Clayton Kershaw has been the definition of excellence since he came into the league with the Dodgers in 2008. Say what you will about his consistent lackluster performances in the postseason, Kershaw still remains amongst the most dominant pitchers of all-time and a top-three starting pitcher in the Modern Era.
Kershaw, now 31 years old, has yet to win a World Series with the Dodgers even though he has made two appearances in the Fall Classic. His regular season performances have been amongst the best ever, marked by a 1.77 ERA campaign that won him the NL MVP in 2014 and a 1.83 ERA campaign in 2013 that probably should have won him at least a Cy Young award.
In a recent column by David Schoenfield of ESPN, Kershaw makes the all-decade team of the 2010s as one of the best five starting pitchers.
One all-decade team is boring. Let’s compare the 2010 squad to every all-decade team since 1900. https://t.co/mmJmH6c9jK
— David Schoenfield (@dschoenfield) December 27, 2019
Justin Verlander, Max Scherzer, Madison Bumgarner, and Chris Sale round out ESPN’s starting pitcher list of the decade.
Kershaw By the Numbers
Across the decade, Kershaw posted a 164 ERA+, easily the best mark amongst qualified starters over that span. The Dodgers long time ace pitched to the tune of a 2.31 ERA from 2010 to 2019, striking out 2,179 batters across 1,996 innings of work. He led the league in earned run average for five seasons, including four straight from 2011 to 2014 as well as in 2017. In his prime, which was from about 2011 to 2017, Kershaw posted an elite 2.10 ERA.
Moreover, he earned eight All-Star berths, won three Cy Young awards, and finished top-five in voting in seven of his twelve seasons in the big leagues.

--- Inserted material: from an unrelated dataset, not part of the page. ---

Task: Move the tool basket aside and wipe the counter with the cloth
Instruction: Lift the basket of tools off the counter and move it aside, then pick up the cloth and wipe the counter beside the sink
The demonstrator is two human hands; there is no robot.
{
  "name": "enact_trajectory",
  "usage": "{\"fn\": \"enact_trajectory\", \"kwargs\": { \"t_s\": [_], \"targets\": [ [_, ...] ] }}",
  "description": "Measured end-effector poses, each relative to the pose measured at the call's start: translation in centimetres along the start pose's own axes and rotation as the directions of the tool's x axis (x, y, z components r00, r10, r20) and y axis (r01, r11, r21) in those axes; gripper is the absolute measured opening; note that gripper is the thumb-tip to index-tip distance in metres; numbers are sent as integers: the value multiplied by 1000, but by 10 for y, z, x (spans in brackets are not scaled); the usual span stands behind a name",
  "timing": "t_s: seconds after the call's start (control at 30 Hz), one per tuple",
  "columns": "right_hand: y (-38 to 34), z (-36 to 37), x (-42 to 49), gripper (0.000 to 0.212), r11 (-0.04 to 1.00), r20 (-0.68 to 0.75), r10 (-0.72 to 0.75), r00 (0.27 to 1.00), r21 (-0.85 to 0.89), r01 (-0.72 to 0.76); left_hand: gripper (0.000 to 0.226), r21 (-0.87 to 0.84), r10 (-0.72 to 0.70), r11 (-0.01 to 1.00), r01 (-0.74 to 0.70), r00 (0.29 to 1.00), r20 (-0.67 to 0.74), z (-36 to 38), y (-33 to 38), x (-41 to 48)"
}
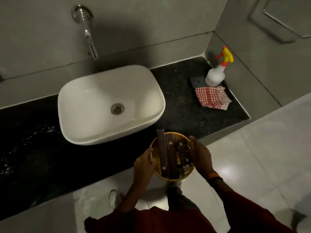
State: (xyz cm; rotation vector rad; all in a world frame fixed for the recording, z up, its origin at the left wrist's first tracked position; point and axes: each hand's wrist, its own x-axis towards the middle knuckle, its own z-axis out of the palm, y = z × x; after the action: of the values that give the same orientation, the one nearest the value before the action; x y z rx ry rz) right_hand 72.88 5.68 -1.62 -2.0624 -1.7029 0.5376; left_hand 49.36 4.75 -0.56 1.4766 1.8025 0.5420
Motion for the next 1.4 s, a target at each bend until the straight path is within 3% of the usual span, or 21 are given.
{"fn": "enact_trajectory", "kwargs": {
  "t_s": [0.1, 0.2, 0.47, 0.63, 0.77, 0.87, 1.03, 1.13, 1.23, 1.3, 1.4],
  "targets": [
    [21, -23, 39, 34, 996, -18, 50, 999, 74, -48, 32, 23, 18, 1000, -18, 1000, 7, 26, 37, 25],
    [34, -40, 73, 43, 985, -4, 69, 998, 161, -67, 37, 31, 16, 999, -16, 1000, 17, 44, 65, 53],
    [55, -56, 163, 28, 998, 110, -39, 993, 49, 34, 34, -81, -37, 996, 34, 999, -31, 70, 105, 107],
    [51, -61, 196, 23, 994, 181, -62, 981, 105, 43, 34, -37, -26, 999, 23, 996, -91, 79, 101, 138],
    [52, -62, 213, 31, 992, 248, -43, 968, 129, 11, 31, -35, -20, 999, 17, 995, -98, 80, 107, 149],
    [56, -66, 217, 37, 987, 274, -36, 961, 158, -8, 31, 67, 20, 998, -7, 981, -193, 81, 117, 143],
    [77, -85, 221, 24, 981, 77, -7, 997, 191, -7, 50, 319, 172, 946, -63, 929, -329, 105, 162, 103],
    [104, -93, 238, 27, 990, 7, 36, 999, 134, -36, 51, 365, 389, 888, -280, 882, -268, 131, 189, 119],
    [125, -103, 261, 42, 991, 16, 45, 999, 128, -46, 41, 301, 479, 848, -437, 874, -81, 155, 227, 161],
    [140, -103, 275, 48, 990, 35, 34, 999, 137, -39, 39, 233, 458, 856, -462, 886, 73, 171, 247, 194],
    [148, -102, 296, 58, 982, 198, 104, 975, 134, -132, 36, 238, 262, 913, -332, 923, 282, 199, 269, 252]
  ]
}}
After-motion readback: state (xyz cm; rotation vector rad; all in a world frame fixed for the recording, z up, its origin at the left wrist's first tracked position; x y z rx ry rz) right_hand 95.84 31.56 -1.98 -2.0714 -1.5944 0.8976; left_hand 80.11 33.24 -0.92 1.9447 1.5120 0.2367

While Kershaw’s ability might be on the decline, he’s still getting it done. Even with a 90 mile per hour fastball he posted a 3.03 ERA in 2019. Kershaw has entirely reinvented himself over the past two seasons to counteract his diminishing velocity and it has worked. Expecting him to be more of a number-two starter going forward might be more accurate, but that is very valuable.
With Kershaw’s best days behind him, it almost seems as if a majority of fans have taken his superstardom for granted — me included. What we would give to see vintage Kershaw throw 97 miles per hour again in the NLDS. Still, he was the absolute best by the numbers in the 2010s, and this distinction from ESPN was well earned.